## What you should do:
Look below for the line that contains "Gripper is the absolute commanded closure", then copy it and each following line exactly, through and including the line that contains "Image 1 is the".

Content starts

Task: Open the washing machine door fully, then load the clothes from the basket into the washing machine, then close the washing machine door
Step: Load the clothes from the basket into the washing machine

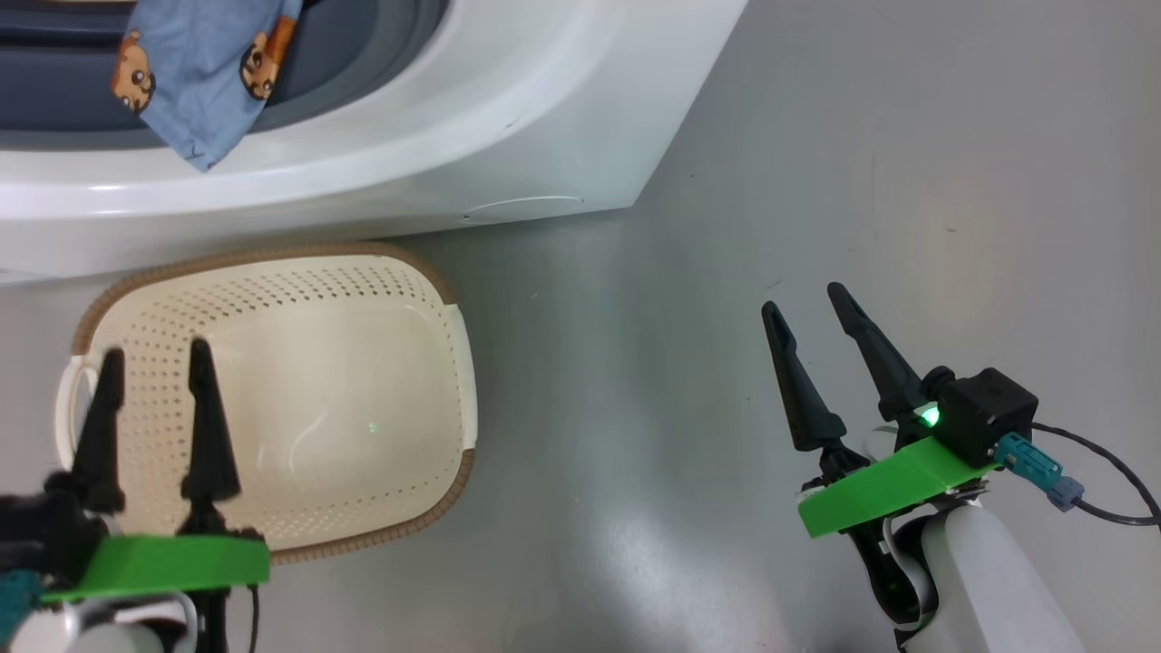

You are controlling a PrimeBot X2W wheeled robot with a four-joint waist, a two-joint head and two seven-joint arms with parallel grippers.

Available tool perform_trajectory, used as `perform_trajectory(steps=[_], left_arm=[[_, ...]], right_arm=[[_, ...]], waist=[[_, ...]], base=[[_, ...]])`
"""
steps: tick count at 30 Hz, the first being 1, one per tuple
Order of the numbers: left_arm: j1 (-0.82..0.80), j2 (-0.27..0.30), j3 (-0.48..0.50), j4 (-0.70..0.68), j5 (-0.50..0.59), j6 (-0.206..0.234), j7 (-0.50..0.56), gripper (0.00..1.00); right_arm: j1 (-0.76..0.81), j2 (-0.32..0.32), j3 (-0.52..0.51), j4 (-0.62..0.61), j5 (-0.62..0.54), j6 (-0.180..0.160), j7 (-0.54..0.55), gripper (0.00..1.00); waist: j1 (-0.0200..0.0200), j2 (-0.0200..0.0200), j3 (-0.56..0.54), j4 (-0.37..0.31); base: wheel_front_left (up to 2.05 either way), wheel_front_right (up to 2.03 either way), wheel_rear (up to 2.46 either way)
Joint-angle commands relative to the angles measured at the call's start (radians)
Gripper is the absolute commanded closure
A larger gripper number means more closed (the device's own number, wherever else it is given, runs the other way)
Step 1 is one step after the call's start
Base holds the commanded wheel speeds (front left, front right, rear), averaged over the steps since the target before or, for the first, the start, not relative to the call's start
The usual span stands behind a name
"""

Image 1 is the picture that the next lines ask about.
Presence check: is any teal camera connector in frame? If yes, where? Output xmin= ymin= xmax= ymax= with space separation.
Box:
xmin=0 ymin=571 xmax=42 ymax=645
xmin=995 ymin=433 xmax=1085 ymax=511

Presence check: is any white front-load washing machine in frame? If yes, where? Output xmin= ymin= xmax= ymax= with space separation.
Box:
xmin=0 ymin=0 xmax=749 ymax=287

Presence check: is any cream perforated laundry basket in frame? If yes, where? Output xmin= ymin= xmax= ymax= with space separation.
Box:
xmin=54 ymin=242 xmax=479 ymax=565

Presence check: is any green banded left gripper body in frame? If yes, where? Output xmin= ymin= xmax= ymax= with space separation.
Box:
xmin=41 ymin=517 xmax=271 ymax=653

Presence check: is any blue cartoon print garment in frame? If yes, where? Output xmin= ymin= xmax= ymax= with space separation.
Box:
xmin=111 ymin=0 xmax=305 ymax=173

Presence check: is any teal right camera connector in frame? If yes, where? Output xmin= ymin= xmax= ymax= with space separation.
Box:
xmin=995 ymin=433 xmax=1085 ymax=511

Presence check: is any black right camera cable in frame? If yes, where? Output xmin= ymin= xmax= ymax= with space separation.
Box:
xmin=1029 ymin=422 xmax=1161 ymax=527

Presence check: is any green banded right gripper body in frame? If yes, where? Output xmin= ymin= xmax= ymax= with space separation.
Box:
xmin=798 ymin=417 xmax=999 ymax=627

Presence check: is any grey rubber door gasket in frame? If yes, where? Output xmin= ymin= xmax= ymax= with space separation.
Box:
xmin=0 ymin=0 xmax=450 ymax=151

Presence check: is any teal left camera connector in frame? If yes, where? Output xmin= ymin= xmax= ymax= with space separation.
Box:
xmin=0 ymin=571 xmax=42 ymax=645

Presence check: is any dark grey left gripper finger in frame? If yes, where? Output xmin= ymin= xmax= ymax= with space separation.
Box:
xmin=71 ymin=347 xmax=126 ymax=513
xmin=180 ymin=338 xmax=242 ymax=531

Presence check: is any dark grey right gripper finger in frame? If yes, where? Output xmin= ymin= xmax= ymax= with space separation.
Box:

Content ends

## Expected answer:
Gripper is the absolute commanded closure
A larger gripper number means more closed (the device's own number, wherever else it is given, runs the other way)
Step 1 is one step after the call's start
Base holds the commanded wheel speeds (front left, front right, rear), averaged over the steps since the target before or, for the first, the start, not relative to the call's start
The usual span stands behind a name
"""

Image 1 is the picture that the next lines ask about.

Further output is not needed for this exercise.